**DATASET**
______________________________
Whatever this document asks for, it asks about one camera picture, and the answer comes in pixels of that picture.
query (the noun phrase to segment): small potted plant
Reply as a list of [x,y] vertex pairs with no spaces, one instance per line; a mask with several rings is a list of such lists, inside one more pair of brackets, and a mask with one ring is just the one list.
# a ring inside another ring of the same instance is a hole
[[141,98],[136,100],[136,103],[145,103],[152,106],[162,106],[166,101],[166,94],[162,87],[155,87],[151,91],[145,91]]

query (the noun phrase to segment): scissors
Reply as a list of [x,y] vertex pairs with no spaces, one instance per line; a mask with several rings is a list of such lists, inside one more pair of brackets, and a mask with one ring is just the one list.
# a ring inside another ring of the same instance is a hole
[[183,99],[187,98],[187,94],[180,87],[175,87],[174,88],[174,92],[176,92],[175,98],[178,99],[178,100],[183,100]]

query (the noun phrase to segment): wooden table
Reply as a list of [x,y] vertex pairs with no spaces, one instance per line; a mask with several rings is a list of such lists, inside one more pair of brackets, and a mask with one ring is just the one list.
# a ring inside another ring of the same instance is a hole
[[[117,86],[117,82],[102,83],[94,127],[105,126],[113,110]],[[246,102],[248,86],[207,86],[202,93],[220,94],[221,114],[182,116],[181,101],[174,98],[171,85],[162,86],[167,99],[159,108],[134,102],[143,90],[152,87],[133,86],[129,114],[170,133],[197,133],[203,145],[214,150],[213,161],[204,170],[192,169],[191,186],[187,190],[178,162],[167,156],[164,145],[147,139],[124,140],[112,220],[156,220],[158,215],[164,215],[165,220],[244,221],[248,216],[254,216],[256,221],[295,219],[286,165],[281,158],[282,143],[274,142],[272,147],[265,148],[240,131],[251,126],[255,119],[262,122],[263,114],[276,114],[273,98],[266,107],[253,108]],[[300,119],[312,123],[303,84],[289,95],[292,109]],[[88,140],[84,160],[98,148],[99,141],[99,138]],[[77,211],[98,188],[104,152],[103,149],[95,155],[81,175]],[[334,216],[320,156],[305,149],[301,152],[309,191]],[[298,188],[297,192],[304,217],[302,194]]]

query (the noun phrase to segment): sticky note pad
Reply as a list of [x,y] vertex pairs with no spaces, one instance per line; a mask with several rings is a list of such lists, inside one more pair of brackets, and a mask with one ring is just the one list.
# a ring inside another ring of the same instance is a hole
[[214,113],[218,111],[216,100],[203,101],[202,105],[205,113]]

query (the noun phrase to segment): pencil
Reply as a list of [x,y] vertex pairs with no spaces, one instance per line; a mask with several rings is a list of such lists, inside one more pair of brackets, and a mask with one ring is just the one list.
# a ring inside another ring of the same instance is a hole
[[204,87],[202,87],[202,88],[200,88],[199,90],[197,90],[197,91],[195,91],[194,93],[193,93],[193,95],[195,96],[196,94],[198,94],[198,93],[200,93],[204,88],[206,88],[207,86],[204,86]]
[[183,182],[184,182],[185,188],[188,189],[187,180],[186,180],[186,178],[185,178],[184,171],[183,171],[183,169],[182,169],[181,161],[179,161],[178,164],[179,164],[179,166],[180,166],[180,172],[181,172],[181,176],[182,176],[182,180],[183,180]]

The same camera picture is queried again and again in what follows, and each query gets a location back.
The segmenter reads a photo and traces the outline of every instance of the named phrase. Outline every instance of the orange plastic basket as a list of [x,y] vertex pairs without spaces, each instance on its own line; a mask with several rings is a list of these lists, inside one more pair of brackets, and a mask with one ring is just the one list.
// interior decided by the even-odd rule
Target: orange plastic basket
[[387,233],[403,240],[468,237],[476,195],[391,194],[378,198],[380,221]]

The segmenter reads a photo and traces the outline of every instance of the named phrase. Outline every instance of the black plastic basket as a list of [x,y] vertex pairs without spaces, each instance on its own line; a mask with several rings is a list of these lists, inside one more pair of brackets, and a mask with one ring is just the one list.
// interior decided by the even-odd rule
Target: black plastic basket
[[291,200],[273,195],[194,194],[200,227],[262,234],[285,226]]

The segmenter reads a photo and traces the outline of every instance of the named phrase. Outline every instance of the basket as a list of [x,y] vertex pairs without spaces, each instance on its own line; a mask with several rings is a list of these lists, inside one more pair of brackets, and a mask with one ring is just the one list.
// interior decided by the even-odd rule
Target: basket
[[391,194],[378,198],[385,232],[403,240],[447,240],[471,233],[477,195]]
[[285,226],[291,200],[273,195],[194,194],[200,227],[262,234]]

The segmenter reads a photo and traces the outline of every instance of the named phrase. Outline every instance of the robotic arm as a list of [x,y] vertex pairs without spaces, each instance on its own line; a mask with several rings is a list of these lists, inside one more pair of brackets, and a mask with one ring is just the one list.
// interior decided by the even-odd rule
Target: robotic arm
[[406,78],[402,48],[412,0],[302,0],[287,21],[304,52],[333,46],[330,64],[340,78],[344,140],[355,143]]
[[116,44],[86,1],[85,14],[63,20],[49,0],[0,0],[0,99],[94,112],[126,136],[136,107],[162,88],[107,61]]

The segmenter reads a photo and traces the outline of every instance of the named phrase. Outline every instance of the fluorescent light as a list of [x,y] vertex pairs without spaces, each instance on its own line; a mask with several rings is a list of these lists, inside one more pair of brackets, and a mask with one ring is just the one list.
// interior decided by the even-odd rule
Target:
______________________________
**WHAT NEEDS TO BE DONE**
Return, exactly as they stand, the lines from the start of the records above through the line with "query (the noun phrase to segment): wooden", both ends included, and no other lines.

**SOLUTION FOR THIS PROBLEM**
Whatever this document asks for, it asks about one camera picture, and the answer comes in pixels of that picture.
query (the noun phrase to segment): small potted plant
Reply as a list of [x,y] vertex pairs with no spaces, one instance per line; a mask with several rings is a list of such lists, inside one more pair of brackets, and a mask with one ring is just the one list.
# a ring inside another ring of the same instance is a hole
[[141,98],[136,100],[136,103],[145,103],[152,106],[162,106],[166,101],[166,94],[162,87],[155,87],[151,91],[145,91]]

query (the noun phrase to segment): scissors
Reply as a list of [x,y] vertex pairs with no spaces, one instance per line; a mask with several rings is a list of such lists, inside one more pair of brackets, and a mask with one ring is just the one list.
# a ring inside another ring of the same instance is a hole
[[183,99],[187,98],[187,94],[180,87],[175,87],[174,88],[174,92],[176,92],[175,98],[178,99],[178,100],[183,100]]

query (the noun phrase to segment): wooden table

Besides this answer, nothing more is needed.